--- Data shown Enclosed Below ---

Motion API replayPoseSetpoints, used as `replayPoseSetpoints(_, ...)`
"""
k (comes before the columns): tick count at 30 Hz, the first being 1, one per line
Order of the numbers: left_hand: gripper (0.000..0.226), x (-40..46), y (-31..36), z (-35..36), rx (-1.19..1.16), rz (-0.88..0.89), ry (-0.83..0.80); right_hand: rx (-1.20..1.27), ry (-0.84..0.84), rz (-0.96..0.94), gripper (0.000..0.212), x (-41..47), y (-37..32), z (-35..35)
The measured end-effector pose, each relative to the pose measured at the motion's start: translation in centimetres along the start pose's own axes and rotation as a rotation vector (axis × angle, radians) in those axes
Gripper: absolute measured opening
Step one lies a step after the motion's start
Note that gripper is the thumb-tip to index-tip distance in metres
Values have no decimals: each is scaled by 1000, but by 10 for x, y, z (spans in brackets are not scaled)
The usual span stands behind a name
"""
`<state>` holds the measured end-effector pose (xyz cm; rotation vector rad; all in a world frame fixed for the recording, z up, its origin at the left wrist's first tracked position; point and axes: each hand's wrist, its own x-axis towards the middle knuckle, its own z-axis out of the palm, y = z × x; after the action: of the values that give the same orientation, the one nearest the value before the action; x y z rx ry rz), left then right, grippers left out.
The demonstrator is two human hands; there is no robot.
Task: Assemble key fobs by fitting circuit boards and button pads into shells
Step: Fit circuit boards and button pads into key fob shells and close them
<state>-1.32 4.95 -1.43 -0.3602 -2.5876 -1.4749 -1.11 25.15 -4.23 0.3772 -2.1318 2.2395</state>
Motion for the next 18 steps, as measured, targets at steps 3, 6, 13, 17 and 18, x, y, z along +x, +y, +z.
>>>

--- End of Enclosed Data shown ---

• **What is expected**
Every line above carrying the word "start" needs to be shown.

• **Output for this exercise**
The measured end-effector pose, each relative to the pose measured at the motion's start: translation in centimetres along the start pose's own axes and rotation as a rotation vector (axis × angle, radians) in those axes
Step one lies a step after the motion's start

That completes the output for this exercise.